A platform for hawk watching was built on this rocky outcrop. The best days for hawk watching are following cold fronts with northwest winds striking the ridge.
Directions: From State College, take Route 26 south to Pine Grove Mills. In Pine Grove Mills, bear left at the flashing light and continue on Rt. 26 up over Tussey Mountain. Continue south on Rt. 26 to McAlevy's Fort. Proceed past a fire station on the right, over a bridge to a stop sign. At the stop sign, make a left onto Route 305, Greenwood Road. Follow Greenwood Road seven tenths of a mile and turn right onto Barr Road, which is just past a large brick church on the left. Continue on Barr Road for six tenths of a mile and turn left onto Davis Road. Follow Davis Road 1.2 to East Branch Road. Turn right onto East Branch Road. Follow East Branch Road 1.6 miles to Allensville Road on the left, a dirt road with no winter maintenance.
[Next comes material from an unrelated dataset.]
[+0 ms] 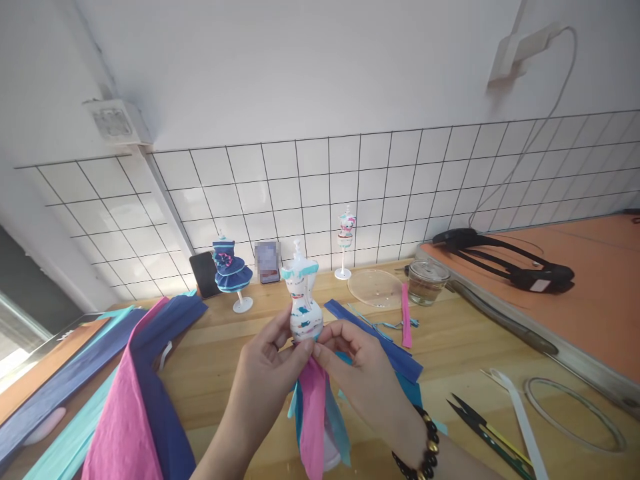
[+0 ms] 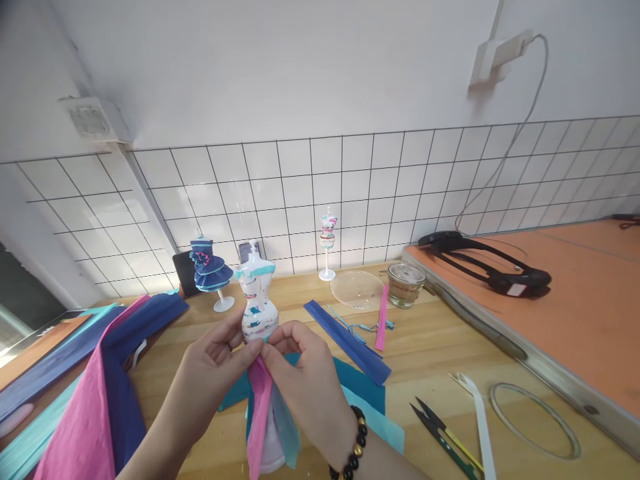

Follow Allensville Road three miles to the top of Stone Mountain. Watch Locations
At the very top, park on the left side of Allensville Road. Follow the trail north (left of the road) into the woods. After 50 yards cross a rock field and follow the orange-blazed, Standing Stone Trail, also known as the Link Trail. Follow the trail five to 10 minutes along the ridge to the hawk viewing platform. The three-tenths-mile trail leading to the hawk watch site is moderate to difficult hiking along a rocky trail. The trail is marked with orange blazes.